We have all experienced the agony of waiting months on end for a journal to make a decision about our manuscript. The review process itself can take many months (or even longer). Furthermore, a manuscript may not be published for many more months (or even longer) following acceptance. At the Journal of Hospital Medicine, we commit to making timely decisions and publishing your accepted manuscript as fast as we can.

We currently reject approximately half of all original research and brief report manuscript submissions without formal peer review. We do this for two reasons. First, we want to ensure that we’re not overburdening our peer reviewers so we only ask them to review manuscripts that we are seriously considering for publication. Second, we want to ensure that we’re being respectful of our authors’ time. If we are unlikely to publish a manuscript based on lower priority scores assigned by me, as editor-in-chief, or other journal editors, we don’t want to subject your manuscript to a lengthy peer review, but would rather return the manuscript to you quickly for timely submission elsewhere.

Here are data that support our timely decision making:

  • 1.3 days = our average time from manuscript submission to rejection without formal peer review (median, less than one day).
  • 23 days = our average time from manuscript submission to first decision for manuscripts sent for peer review.

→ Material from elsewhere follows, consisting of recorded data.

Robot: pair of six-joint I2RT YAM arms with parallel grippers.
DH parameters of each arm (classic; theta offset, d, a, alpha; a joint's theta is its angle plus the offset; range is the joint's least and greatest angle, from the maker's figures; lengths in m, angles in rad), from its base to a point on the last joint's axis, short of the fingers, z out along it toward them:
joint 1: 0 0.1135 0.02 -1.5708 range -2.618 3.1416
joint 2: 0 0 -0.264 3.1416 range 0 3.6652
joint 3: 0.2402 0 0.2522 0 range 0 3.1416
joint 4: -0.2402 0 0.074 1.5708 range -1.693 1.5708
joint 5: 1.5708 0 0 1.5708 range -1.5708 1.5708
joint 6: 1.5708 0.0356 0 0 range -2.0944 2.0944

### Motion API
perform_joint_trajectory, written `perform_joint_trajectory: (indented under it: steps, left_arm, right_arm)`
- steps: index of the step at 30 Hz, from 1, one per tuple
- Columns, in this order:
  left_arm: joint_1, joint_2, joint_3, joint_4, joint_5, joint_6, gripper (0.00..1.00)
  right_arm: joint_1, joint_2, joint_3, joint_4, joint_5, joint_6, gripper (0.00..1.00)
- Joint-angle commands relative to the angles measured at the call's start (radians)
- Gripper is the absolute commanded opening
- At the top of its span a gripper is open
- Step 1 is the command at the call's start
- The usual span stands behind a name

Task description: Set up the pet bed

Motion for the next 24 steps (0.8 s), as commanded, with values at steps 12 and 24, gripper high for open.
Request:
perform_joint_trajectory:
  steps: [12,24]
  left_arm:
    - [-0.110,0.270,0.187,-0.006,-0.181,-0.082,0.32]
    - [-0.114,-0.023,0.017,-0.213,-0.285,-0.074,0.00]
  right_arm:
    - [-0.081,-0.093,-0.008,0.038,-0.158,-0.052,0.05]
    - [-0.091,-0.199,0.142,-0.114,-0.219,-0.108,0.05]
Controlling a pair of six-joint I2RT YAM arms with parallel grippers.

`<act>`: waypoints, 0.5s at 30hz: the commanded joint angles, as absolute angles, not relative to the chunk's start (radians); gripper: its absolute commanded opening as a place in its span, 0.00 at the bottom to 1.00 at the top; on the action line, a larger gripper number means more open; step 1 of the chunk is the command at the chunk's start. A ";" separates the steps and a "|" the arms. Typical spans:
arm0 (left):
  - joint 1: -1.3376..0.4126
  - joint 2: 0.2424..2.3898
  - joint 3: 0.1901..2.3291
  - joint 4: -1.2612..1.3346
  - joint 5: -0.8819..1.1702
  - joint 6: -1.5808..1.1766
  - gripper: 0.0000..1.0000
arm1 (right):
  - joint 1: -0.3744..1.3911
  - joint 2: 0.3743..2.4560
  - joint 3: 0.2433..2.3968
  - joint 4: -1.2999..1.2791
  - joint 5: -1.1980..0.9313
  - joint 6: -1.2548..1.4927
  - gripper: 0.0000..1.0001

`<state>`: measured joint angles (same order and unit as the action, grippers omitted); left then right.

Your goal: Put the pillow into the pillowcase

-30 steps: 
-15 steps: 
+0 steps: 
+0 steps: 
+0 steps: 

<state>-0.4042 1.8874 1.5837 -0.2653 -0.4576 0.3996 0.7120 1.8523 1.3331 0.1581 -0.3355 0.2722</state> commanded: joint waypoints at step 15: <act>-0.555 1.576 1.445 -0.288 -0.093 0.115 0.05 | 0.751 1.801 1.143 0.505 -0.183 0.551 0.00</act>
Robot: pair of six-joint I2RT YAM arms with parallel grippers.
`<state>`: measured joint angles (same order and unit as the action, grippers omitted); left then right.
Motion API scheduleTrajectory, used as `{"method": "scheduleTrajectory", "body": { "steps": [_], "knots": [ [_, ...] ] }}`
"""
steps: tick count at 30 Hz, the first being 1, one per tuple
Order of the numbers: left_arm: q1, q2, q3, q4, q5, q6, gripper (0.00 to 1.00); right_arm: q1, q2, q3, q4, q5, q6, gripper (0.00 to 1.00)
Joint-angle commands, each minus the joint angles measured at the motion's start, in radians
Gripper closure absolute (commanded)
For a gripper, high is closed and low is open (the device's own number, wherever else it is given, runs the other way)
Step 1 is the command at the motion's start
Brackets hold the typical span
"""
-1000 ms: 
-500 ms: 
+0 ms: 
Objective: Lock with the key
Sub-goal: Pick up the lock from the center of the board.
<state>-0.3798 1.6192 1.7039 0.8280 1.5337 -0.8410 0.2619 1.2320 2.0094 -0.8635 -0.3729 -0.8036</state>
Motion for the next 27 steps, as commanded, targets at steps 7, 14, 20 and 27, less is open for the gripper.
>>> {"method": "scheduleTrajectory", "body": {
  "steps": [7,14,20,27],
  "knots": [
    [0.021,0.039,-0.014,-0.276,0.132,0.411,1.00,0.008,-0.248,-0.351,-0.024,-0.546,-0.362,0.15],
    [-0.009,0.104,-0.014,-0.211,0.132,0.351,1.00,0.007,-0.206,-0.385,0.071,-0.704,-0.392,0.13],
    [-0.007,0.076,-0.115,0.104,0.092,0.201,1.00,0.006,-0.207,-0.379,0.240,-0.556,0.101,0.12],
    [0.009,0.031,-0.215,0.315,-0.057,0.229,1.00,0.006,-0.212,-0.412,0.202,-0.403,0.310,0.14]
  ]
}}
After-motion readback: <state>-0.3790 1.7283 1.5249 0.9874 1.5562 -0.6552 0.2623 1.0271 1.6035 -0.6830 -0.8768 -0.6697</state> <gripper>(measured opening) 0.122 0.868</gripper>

We also are working to improve our time to publication. Our goal is to publish accepted manuscripts within 120 days from initial submission to publication, and within 60 days from acceptance to publication.

Dissemination

Finally, little public knowledge is gleaned from medical research unless the study is published and widely read. The Journal of Hospital Medicine is at the leading edge of helping authors disseminate their work to a broader audience. Of course, we produce press releases and distribute those to many media outlets in partnership with the Society of Hospital Medicine. We also leverage social media to promote your article through tweets, visual abstracts, and, more recently, comics or graphic medicine abstracts. Some articles are even discussed on #JHMChat, our twitter-based journal club. This work is led by our exceptional Digital Media Editors, Dr. Vineet Arora (@FutureDocs), Dr. Charlie Wray (@WrayCharles), and Dr. Grace Farris (@gracefarris).

In summary, we are committed to making the Journal of Hospital Medicine even more author friendly. To that end, we’re making it easy for authors to submit their work, making timely disposition decisions, and facilitating dissemination of the work we publish.

Dr. Shah is chief metrics officer and director of the division of hospital medicine at Cincinnati Children’s Hospital Medical Center. He is the current editor-in-chief of the Journal of Hospital Medicine.